The study confirmed for Butterworth that developmental forms of dyscalculia are the result of basic problems in comprehending numbers and not in other cognitive faculties. But determining exactly what those problems are would prove challenging.
Like nearly all human cognitive abilities, number sense is evolutionarily ancient — tens if not hundreds of millions of years old. Studies of chimpanzees, monkeys, newborn chicks, salamanders and even honeybees point to two parallel systems for representing quantities. One, called the approximate number sense, distinguishes larger quantities from smaller ones, be they dots flashing on a screen or fruits in a tree. Studies on monkeys reveal that certain neurons in a specific fold of the parietal lobe fire more vigorously in response to increasingly higher numbers. A second ancient number system allows humans and many other animals to instantly and precisely recognize small quantities, up to four. Primate studies show that individual neurons within the same fold, called the intraparietal sulcus, seem tuned to particular quantities, such that when a monkey is performing a task that involves numbers, one neuron will fire for the number 1, a different one will fire for 2 and so on.
People who are poor at distinguishing approximate quantities do badly in maths, suggesting that the approximate-number system is crucial. And some work shows that dyscalculics are poor at recognizing small numbers, suggesting that this ability is also fundamental to numeracy. Moreover, scans of people with dyscalculia suggest that their intraparietal sulci are less active when processing numbers and less connected with the rest of the brain compared with numerate children and adults.
Yet Butterworth views such results as consequences, not causes, of the poor numerical abilities that characterize dyscalculia. He argues that another cognitive capacity is even more fundamental to number sense. He calls this 'numerosity coding': the understanding that things have a precise quantity associated with them, and that adding or taking things away alters that quantity.
But Stanislas Dehaene, a cognitive neuroscientist who studies numerical cognition at INSERM, France's national institute for research on medicine and health, near Paris, sees number sense as being supported by a broader set of cognitive features.

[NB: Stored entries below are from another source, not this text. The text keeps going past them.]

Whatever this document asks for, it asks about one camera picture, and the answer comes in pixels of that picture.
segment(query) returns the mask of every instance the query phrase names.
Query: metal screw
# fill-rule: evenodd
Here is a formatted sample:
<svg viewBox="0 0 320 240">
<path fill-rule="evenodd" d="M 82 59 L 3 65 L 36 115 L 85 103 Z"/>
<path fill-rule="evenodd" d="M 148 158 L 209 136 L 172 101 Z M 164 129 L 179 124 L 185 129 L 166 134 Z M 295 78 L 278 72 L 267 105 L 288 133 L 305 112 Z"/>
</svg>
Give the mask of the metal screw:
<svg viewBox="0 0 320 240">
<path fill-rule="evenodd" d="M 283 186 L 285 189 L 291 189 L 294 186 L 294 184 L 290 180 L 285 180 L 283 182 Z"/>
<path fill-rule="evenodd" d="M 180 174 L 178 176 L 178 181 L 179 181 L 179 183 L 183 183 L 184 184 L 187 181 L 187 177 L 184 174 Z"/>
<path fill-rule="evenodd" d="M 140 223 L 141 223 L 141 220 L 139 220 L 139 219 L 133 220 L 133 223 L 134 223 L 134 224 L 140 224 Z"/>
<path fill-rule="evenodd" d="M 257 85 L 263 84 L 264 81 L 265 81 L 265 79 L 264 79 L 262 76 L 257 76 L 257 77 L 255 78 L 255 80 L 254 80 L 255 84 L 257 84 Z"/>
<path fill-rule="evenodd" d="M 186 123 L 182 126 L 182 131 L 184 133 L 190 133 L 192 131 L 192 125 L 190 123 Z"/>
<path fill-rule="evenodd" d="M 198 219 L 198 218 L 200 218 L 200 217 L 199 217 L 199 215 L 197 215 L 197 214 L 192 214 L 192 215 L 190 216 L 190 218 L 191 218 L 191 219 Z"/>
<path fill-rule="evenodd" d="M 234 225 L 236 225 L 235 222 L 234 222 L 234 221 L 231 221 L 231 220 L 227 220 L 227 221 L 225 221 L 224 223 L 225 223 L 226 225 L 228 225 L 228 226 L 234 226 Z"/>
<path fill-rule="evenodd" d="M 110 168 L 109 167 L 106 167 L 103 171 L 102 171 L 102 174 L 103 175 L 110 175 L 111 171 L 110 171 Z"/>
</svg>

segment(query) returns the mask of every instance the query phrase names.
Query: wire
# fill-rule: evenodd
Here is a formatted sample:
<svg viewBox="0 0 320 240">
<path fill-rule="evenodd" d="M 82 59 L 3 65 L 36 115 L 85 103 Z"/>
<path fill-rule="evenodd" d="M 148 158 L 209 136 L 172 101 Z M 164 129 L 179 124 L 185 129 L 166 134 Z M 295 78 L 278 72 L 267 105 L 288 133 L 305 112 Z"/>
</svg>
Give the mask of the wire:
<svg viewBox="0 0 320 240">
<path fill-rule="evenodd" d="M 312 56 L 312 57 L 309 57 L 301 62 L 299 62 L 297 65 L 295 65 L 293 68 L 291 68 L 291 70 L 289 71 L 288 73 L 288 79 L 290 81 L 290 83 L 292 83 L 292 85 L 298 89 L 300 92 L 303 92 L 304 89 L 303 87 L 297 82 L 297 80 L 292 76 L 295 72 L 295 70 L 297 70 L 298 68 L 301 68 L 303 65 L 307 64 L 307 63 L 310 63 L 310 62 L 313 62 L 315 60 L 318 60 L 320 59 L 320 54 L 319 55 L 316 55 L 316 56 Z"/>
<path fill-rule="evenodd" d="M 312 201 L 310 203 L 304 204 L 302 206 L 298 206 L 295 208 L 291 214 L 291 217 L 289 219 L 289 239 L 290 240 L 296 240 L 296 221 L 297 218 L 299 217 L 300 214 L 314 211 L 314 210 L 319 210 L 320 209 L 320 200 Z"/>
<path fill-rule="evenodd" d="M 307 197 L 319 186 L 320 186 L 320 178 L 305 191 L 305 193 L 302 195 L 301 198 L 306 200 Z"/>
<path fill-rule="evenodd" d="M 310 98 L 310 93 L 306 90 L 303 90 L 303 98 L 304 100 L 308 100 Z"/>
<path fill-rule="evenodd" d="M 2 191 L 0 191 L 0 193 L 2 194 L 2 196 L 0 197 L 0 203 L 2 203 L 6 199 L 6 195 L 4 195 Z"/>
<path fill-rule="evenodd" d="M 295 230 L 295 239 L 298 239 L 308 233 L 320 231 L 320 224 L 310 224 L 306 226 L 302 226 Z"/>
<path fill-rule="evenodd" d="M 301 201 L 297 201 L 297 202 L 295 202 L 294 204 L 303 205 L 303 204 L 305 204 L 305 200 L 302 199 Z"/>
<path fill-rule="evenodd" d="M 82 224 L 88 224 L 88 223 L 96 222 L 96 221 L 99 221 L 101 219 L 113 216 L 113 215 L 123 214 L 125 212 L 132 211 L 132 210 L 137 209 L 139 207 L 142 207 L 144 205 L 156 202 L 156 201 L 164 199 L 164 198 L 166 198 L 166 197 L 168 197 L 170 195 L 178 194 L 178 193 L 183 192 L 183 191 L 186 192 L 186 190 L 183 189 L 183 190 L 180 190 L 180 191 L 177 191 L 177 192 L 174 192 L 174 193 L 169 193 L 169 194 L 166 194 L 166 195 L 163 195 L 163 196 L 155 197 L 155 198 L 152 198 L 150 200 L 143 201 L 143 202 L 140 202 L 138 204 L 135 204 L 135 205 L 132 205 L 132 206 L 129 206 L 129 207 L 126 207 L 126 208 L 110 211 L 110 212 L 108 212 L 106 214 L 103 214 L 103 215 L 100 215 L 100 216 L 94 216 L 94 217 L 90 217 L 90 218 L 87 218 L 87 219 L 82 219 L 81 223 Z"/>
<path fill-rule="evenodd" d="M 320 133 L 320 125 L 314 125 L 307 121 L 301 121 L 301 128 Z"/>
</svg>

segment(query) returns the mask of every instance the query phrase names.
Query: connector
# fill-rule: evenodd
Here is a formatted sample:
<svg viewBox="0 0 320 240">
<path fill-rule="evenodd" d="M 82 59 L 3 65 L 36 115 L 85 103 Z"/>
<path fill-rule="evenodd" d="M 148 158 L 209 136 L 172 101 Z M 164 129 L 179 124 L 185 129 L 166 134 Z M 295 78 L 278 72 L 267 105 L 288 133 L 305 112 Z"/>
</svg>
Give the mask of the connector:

Approximation and a sense of small numbers, while critical, are not enough for humans to precisely grasp large numbers, he says. Language, he argues, empowers humans to integrate the two number systems — giving them the ability to intuitively distinguish, say, 11,437 from 11,436. Butterworth's concept of numerosity coding may be an important part of number sense, says Dehaene, but there is still much to learn about it — for instance, whether it is present in other animals or in children from a very early age.
One of Butterworth's favorite papers is titled 'Six does not just mean a lot: preschoolers see number words as specific'. In it, the developmental psychologist Barbara Sarnecka, now at the University of California, Irvine, and Susan Gelman, at the University of Michigan in Ann Arbor, showed that young children who could not yet count past two nonetheless understood that adding pennies to a bowl containing six somehow altered its number, even if the children couldn't say exactly how. If numerosity coding is fundamental, it predicts that dyscalculics such as Moorcraft or Christopher struggle to enumerate and manipulate all numbers, large and small. Butterworth hopes that, by honing this ability, the Number Sense games will help support his research ideas.